The Metrics Platform is a suite of services, standard libraries, and APIs for producing and consuming data of all kinds from Wikimedia Foundation products. For data producers, it aims to simplify the task of designing, implementing, and maintaining data-producing code (also called instrumentation), while offering better guarantees of quality, rigor, and safety. For data consumers, it aims to streamline the process of defining a new dataset and offer a rich set of tools to answer questions and generate insights with data.
The Metrics Platform:
- specifies how clients work with the Event Platform
- provides standardized algorithms, behaviors, and basic necessities for web and app tracking, including:
- standardized session ID generation, consistent across MediaWiki, Android, and iOs
- attaching the necessary metadata to logged events such as client-side timestamp recording when the event was generated
- determining which events are in-sample or out-of-sample based on a specific identifier (pageview, session, device)

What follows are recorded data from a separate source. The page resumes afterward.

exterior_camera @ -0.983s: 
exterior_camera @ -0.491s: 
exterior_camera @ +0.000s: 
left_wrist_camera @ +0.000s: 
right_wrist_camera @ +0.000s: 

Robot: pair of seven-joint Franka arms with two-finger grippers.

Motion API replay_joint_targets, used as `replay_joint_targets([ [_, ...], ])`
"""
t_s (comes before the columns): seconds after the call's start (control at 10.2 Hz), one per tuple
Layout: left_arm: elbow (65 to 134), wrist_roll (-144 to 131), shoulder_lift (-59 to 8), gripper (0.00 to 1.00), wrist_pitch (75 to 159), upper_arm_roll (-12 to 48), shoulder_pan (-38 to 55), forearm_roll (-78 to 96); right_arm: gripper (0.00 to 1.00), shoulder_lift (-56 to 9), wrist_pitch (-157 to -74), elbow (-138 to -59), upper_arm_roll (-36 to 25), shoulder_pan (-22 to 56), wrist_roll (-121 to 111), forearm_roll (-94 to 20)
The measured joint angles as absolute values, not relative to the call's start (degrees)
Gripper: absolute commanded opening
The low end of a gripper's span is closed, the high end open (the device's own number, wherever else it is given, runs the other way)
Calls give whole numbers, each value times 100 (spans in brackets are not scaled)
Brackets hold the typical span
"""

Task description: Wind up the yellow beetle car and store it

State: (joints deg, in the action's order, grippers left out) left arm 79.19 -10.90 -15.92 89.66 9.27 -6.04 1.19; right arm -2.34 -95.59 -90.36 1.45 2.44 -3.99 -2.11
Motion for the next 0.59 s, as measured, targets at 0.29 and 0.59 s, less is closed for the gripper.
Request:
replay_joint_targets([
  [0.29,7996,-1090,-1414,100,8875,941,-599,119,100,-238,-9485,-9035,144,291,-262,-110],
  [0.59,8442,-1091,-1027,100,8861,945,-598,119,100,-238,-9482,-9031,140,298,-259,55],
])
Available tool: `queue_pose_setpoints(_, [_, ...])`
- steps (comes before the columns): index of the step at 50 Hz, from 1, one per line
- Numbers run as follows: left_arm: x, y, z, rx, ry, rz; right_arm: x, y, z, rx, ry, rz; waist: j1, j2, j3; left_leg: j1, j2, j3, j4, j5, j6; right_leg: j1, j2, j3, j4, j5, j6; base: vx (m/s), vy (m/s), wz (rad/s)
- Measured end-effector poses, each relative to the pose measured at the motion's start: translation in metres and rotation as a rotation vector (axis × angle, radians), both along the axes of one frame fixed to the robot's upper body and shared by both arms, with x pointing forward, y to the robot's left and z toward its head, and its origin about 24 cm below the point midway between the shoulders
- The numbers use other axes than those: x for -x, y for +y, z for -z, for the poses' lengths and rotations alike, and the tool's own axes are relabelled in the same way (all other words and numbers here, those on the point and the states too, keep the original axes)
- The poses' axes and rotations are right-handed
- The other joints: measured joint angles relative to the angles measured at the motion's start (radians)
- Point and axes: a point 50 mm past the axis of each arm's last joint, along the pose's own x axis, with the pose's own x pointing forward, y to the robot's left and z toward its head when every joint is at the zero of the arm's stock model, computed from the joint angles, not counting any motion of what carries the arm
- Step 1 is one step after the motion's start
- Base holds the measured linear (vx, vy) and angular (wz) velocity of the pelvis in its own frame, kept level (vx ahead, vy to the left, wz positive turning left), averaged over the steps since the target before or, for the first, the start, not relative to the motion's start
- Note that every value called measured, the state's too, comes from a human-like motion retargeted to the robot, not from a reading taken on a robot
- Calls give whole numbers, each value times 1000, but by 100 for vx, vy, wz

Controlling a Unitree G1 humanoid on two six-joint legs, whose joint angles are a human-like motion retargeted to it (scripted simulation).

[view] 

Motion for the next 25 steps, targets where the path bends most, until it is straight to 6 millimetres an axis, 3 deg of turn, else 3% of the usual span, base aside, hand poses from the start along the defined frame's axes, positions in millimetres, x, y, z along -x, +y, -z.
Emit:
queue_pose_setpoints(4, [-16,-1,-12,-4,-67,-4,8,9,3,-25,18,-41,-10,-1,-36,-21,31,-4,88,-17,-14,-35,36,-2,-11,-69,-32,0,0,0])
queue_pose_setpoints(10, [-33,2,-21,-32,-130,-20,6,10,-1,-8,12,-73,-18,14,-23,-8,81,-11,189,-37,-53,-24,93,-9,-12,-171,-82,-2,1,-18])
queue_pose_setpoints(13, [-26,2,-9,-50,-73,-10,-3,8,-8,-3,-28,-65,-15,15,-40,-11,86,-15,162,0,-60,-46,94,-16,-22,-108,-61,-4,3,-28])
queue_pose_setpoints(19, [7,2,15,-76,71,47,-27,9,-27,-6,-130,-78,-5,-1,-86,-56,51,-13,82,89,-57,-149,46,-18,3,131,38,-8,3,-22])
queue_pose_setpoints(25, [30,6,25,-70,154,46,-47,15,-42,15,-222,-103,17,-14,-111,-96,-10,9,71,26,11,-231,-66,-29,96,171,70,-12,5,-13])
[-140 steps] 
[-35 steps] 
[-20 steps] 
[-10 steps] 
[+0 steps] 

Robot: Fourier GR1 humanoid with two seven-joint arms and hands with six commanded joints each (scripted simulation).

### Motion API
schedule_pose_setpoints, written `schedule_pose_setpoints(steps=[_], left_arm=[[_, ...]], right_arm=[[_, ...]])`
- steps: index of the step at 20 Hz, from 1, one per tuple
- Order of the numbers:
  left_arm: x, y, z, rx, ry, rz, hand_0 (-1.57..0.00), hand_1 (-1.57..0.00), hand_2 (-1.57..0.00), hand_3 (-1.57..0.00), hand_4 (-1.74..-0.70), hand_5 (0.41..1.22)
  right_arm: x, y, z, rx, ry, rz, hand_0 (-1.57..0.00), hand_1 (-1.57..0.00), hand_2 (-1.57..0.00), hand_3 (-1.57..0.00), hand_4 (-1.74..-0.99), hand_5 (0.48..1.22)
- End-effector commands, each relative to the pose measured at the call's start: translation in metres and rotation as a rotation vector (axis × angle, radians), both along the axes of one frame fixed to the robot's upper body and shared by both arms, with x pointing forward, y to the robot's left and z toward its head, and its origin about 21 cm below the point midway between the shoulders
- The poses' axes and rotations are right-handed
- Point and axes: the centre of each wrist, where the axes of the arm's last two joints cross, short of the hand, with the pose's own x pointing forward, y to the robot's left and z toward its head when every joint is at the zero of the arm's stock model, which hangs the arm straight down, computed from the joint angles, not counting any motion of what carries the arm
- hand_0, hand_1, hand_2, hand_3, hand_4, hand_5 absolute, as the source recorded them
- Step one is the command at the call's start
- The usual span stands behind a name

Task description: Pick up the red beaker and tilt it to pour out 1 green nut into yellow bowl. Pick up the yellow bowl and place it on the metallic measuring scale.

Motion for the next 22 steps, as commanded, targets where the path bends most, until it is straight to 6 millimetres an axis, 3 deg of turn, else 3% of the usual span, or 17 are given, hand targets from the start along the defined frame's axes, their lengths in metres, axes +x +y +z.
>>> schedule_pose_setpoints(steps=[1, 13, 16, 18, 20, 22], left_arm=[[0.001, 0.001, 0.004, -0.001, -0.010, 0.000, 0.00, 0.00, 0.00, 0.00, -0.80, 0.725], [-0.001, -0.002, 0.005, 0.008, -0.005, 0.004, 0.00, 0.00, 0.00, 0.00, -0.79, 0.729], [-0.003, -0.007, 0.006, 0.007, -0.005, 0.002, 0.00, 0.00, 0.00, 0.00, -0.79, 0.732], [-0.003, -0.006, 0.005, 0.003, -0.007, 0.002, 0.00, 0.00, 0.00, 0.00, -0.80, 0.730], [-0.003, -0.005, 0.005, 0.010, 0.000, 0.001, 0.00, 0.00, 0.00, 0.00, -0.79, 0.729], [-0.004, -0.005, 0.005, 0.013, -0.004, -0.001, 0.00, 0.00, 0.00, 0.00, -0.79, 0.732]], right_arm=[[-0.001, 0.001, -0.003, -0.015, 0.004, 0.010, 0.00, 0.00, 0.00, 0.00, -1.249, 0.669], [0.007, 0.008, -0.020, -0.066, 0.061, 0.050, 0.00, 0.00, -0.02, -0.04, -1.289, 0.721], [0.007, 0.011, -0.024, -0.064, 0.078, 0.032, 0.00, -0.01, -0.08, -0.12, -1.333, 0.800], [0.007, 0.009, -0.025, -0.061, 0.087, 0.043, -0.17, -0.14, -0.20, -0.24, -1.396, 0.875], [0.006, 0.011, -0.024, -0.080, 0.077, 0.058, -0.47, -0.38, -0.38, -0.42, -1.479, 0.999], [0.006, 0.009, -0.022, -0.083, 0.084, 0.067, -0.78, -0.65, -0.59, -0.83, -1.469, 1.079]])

- Metrics Platform/Client/Implementations - Differences between the various client implementations
- Metrics Platform/Client - Specification of interfaces, data structures, algorithms for conforming clients
- Metrics Platform/Event - Specification of format and properties of an event
- Metrics Platform/Event Context Attributes - Specification of context attributes
- Metrics Platform/Event Schema - Specification of compatible schema
- Metrics Platform/Event Stream Configuration - Specification of stream configuration
- Metrics Platform/Demos - Biweekly demo recordings
|Version||Release Date||MediaWiki JS||MediaWiki PHP||Wikipedia Android||Wikipedia iOS||Wikipedia KaiOS|
|1.0 (in development)||05-30-2021|
History and Rationale
Previously, different teams implemented their own EventLogging-based analytics solutions, isolated from each other. The Metrics Platform is an effort to unify that previous work and to establish consistency across platforms. That uniformity and consistency makes it possible to leverage data from multiple platforms to yield insights into how our users use our whole ecosystem of products in unison.
It also enables analysts to support teams which are not their primary teams – to be more portable. The legacy system, in which every instrumentation has its own quirks and naming is inconsistent, places a heavy burden on each analyst to learn and remember the specifics of their assigned teams' data; and if another analyst had to come in as back-up, they too would need to learn those specifics.